Pharmacovigilance

Pharmacists, along with other health professionals play a key role in collecting and interpreting Adverse Drug Reactions and medication errors, and therefore very much welcomed recognition of this role, and the possibility of specific obligations being given a legal basis in the Pharmacovigilance Directive.

More than 75% of medicines are prescribed in the primary care setting and therefore dispensed by the community pharmacists. Hence, effective reporting of ADRs by the community pharmacists is an essential aspect of the pharmacovigilance system in particular when the aim is to be proactive in anticipating and minimising medicines safety issues. Important is the fact that pharmacists come into contact with patient groups that are not routinely involved in clinical trials, for ethical and/or practical reasons (e.g.: pregnant women, children, elderly people and people using many drugs simultaneously). Moreover, pharmacists’ contributions to pharmavogilance systems are not limited to reporting episodic adverse drug reactions but include as well the collection of data that complement longitudinal pharmacoepidemiological studies.

Pharmacovigilance Risk Assessment Committee (PRAC)
The year of 2017 marks the fifth anniversary of the 2012 revisions to the European pharmacovigilance legislation, the most significant of which gave rise to the formal establishment of the EMA’s Pharmacovigilance Risk Assessment Committee (PRAC) and recognition that reporting of ADRs is an obligation for all HCPs, including pharmacists. Following this, the 2013 revisions to the European Directive on the recognition of professional qualifications included reporting of ADRs as an activity for pharmacists to pursue across Europe. Since 2022, Salvatore Messana, community pharmacist, was appointed as the new healthcare professional representative in the PRAC after the successful mandate of Raymond Anderson, between 2016 and 2022, and the one of Filip Babylon.
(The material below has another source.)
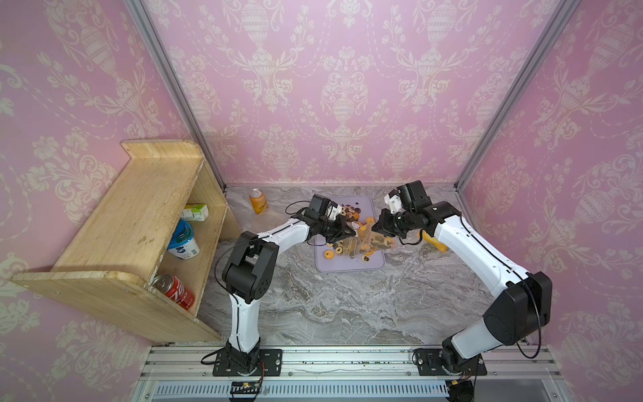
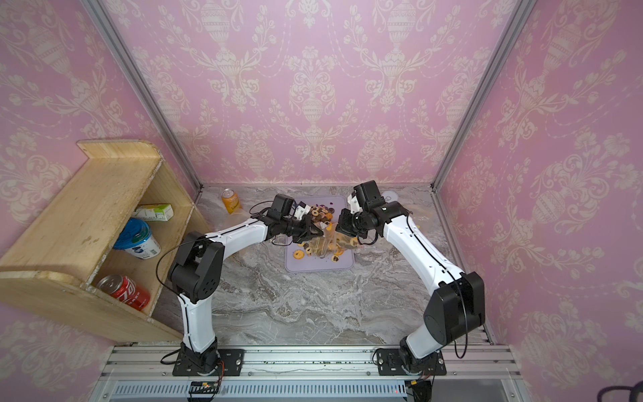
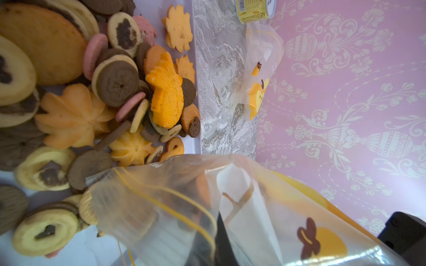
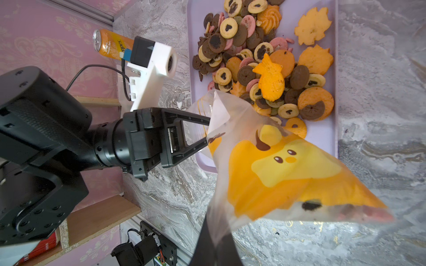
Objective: Pour cookies out of the ziploc bag
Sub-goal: 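Pour the cookies out of the ziploc bag onto the tray.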
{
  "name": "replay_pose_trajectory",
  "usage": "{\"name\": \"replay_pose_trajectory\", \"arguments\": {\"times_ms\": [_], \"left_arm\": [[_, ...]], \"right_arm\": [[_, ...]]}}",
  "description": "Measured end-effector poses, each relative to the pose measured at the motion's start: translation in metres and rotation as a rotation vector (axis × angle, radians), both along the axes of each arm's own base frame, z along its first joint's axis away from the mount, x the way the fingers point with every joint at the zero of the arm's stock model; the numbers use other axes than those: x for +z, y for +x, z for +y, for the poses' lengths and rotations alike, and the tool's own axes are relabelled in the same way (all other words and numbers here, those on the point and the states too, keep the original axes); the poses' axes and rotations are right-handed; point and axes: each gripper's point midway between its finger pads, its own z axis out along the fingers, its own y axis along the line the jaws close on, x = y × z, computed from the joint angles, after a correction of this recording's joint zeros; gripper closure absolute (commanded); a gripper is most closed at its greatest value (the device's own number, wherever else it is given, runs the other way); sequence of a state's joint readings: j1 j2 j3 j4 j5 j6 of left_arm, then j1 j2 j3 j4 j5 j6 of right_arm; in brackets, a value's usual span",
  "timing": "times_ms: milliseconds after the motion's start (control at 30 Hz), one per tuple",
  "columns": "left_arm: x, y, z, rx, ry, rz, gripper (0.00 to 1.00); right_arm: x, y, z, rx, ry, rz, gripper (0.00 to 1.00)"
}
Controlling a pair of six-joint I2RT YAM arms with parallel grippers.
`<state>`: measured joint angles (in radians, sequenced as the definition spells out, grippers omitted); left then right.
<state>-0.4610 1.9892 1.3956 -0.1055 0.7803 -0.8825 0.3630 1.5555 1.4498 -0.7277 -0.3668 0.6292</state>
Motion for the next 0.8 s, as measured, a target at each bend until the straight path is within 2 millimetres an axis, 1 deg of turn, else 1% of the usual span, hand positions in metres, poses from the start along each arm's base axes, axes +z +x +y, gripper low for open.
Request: {"name": "replay_pose_trajectory", "arguments": {"times_ms": [133,333,567,800], "left_arm": [[-0.002,0.0,0.0,0.004,-0.005,0.001,0.97],[0.0,0.002,-0.001,0.013,-0.015,0.001,0.96],[0.001,0.003,-0.002,0.014,-0.029,-0.007,0.96],[0.001,0.003,-0.002,0.018,-0.035,-0.009,0.95]], "right_arm": [[0.009,0.002,0.002,0.003,0.006,-0.019,1.0],[0.01,0.001,0.003,0.005,0.005,-0.017,1.0],[0.019,0.007,0.005,0.006,0.011,-0.032,1.0],[0.019,0.006,0.007,0.011,0.01,-0.029,1.0]]}}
There is a continued need to involve community pharmacists in the EU pharmacovigilance system, in particular, in supporting pharmacists’ expanding and evolving role to support patient and medication safety, for example via medication reviews and services supporting patients starting new medications. Community pharmacists are engaged in pharmacovigilance activities through their education, training, continuous professional development; their expert knowledge of medicines and ability to improve adherence and the safe, effective and rational use of medicines; their accessibility and embracing of innovative technologies; their responses to restrictions and other safety measures in practice; and their engagement in both national and European initiatives.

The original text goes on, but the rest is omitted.